Nice job. Keep up the good work.


----------



## San (Mar 22, 2012)

Great job!!


----------



## BritneyP (Oct 26, 2006)

Congratulations to you & Aiden!  It really takes a lot of guts to get out there.. great job!


----------



## robinhuerta (Apr 21, 2007)

A HUGE Congrats!! SUPER!


----------



## onyx'girl (May 18, 2007)

Congrats on the 1! Especially after the raw paws.....Aiden is a trooper!


----------



## Fast (Oct 13, 2004)

GatorDog said:


> .....it really is like a totally different world when you're out there _for real_ and _actually doing it_.


So very, very true. The centerline is resistant to magic and reality always takes the day.


----------



## sabledog (Mar 13, 2012)

Congrats! Scores?


----------



## GatorDog (Aug 17, 2011)

sabledog said:


> Congrats! Scores?


Well like I said, it wasn't the prettiest routine. :blush: Scores were 74 - 72 - 80. I obviously know that he's capable of better, but a passing score is good enough for me! Lots of "He's never done that before" moments. And now I know exactly where we need to work.


----------



## onyx'girl (May 18, 2007)

You got out there and did it! That is what matters...I could trial next weekend,but I really don't think we are ready. Kind of sad, because Karlo is 3 and when one phase looks good, another seems to fall apart. 
I think I just need to do it, regardless...and maybe he'll surprise me. And of course_ learn from it_.
He has it in him, it is all me holding him back!
With the paw pad challenge you had a week or two ago, I think it is really great you decided to trial!


----------



## GatorDog (Aug 17, 2011)

onyx'girl said:


> You got out there and did it! That is what matters...I could trial next weekend,but I really don't think we are ready. Kind of sad, because Karlo is 3 and when one phase looks good, another seems to fall apart.
> I think I just need to do it, regardless...and maybe he'll surprise me. And of course_ learn from it_.
> He has it in him, it is all me holding him back!
> With the paw pad challenge you had a week or two ago, I think it is really great you decided to trial!


Win or lose, I would have missed out on an amazing learning experience had I not trialed. Aiden will be 3 in a month and I was seriously considering not trialing for the same exact reasons. 
His tracking was beautiful and consistent, so of course I had no worries about that. 
Obedience has always been mediocre. He's an extremely obedient dog, but not flashy or super fast. He does everything I tell him to, just in slow motion. 
Protection is what I was most worried about. He can be very dirty and sometimes gives me trouble with outing. I figured that in the actual trial, the routine is so fast that it'd be over and done with before he had the time to think about being really bad. 
Of course on trial day, he lost the second corner of his track and had a tough time getting back into the track. It rained during his ob so he looked (and was) miserable the entire time and refused to do a send out. But his protection was pretty decent. Actually much better than I expected. I am absolutely thrilled with my scores! Low or high, we got out there and did it and just so happened to pull out a title. Definitely worth all the stress.
I'd say go for it if I were you. I almost decided to pull last minute and I'm so glad we went through with it. I saw exactly where he and I both need work. I think that if I had waited any longer I'd just be going in circles doing the same training over and over again rather than learning how I can move forward with him.


----------



## Smithie86 (Jan 9, 2001)

Gator - you did it and that what counts!


----------



## Courtney (Feb 12, 2010)

How did I miss this oustanding post??

GREAT JOB!!!


----------



## GatorDog (Aug 17, 2011)

Courtney said:


> How did I miss this oustanding post??
> 
> GREAT JOB!!!


Thank you! 



Smithie86 said:


> Gator - you did it and that what counts!

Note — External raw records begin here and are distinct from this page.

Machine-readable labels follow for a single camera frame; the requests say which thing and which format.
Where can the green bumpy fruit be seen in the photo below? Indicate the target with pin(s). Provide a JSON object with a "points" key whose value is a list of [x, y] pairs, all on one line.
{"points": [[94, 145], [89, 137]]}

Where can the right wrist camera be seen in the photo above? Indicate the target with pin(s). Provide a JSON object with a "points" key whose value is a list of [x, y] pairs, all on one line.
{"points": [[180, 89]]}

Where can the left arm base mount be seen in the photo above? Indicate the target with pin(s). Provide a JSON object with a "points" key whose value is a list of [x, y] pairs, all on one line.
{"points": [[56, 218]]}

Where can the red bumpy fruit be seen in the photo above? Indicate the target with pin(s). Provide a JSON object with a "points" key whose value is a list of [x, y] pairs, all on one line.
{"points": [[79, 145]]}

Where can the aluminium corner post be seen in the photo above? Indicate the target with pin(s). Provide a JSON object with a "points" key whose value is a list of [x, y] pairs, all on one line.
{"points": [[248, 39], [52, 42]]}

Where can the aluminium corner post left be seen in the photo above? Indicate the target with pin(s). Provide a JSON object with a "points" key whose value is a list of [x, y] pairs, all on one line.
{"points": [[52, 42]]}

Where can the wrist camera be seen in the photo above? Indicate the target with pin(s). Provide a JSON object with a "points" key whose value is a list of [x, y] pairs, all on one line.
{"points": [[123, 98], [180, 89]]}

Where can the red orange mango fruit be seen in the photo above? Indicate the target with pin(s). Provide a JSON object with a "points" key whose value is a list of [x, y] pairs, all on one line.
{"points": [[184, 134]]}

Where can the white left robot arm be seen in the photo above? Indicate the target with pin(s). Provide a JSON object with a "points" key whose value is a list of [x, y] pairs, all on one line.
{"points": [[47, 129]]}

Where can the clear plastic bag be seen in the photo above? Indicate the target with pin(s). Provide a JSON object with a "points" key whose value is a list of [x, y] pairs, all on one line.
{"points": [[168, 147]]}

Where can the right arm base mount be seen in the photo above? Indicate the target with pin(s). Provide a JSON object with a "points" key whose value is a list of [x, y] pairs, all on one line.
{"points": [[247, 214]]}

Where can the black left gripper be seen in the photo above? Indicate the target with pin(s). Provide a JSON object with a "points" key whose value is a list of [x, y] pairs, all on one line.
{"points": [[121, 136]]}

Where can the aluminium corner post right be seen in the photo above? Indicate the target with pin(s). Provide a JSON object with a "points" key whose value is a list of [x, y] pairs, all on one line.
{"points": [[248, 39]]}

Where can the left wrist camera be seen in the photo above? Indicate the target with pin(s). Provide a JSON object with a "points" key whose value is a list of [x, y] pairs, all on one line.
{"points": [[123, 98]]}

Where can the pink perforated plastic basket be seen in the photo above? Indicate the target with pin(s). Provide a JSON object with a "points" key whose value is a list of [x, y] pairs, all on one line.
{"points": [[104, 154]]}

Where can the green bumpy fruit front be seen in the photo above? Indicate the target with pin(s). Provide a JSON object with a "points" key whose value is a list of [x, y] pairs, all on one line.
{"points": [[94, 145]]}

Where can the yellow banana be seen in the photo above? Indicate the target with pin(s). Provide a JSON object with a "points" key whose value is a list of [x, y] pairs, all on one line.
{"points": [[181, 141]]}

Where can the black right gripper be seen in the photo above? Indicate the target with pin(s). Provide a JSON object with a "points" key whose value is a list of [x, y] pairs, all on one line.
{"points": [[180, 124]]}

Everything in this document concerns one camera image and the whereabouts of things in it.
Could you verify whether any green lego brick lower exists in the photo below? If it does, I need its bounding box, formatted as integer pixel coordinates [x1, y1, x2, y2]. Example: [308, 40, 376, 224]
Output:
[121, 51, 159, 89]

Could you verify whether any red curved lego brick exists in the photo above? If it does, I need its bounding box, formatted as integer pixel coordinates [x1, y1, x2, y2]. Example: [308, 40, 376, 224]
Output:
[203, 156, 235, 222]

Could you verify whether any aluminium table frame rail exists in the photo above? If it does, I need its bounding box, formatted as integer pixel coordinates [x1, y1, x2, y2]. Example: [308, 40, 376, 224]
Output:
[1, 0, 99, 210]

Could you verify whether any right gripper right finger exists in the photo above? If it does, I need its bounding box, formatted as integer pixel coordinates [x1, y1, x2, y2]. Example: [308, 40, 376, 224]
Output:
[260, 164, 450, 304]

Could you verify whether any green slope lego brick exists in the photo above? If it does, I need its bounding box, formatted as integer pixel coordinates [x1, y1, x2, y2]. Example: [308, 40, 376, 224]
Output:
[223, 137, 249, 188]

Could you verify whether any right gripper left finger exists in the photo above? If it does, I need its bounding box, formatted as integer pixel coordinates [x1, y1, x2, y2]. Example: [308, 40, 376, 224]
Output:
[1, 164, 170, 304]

A lesson well learned. I never imagined that an IPO1 trial would be as hard as it is. What a day!


----------



## GSDElsa (Jul 22, 2009)

Hey--you did something the majority of people will never even think about doing!


----------



## GatorDog (Aug 17, 2011)

GSDElsa said:


> Hey--you did something the majority of people will never even think about doing!


And it was absolutely TERRIFYING! I'd be surprised if I ever put myself through that stress again.


----------



## BritneyP (Oct 26, 2006)

smithie86 said:


> gator - you did it and that what counts!


exactly!


----------



## TimberGSD2 (Nov 8, 2011)

Good for you for going out and doing it! Big Congrats!


----------



## VomBlack (May 23, 2009)

Big congrats to you both!


----------



## GatorDog (Aug 17, 2011)

Thanks again for all your support guys! Really makes me feel special. :blush: 

I have some of the pics! Still waiting on some more from the photographer. These were taken by a fellow club member. I kind of look like I'm on the verge of passing out or vomiting, so excuse my look in those photos. I also realized that I have terrible posture...hmmm.






















































































































This is when I got my score and the waterworks started..



















What an amazing experience and such a great day! Love this boy. :wub:


----------



## Mrs.K (Jul 14, 2009)

Congratulations! You went through with it and passed, that is all that counts! Awesome pictures on top of it. What a great, exciting day for you!!!


----------



## GatorDog (Aug 17, 2011)

Mrs.K said:


> Congratulations! You went through with it and passed, that is all that counts! Awesome pictures on top of it. What a great, exciting day for you!!!


Thank you!!!


----------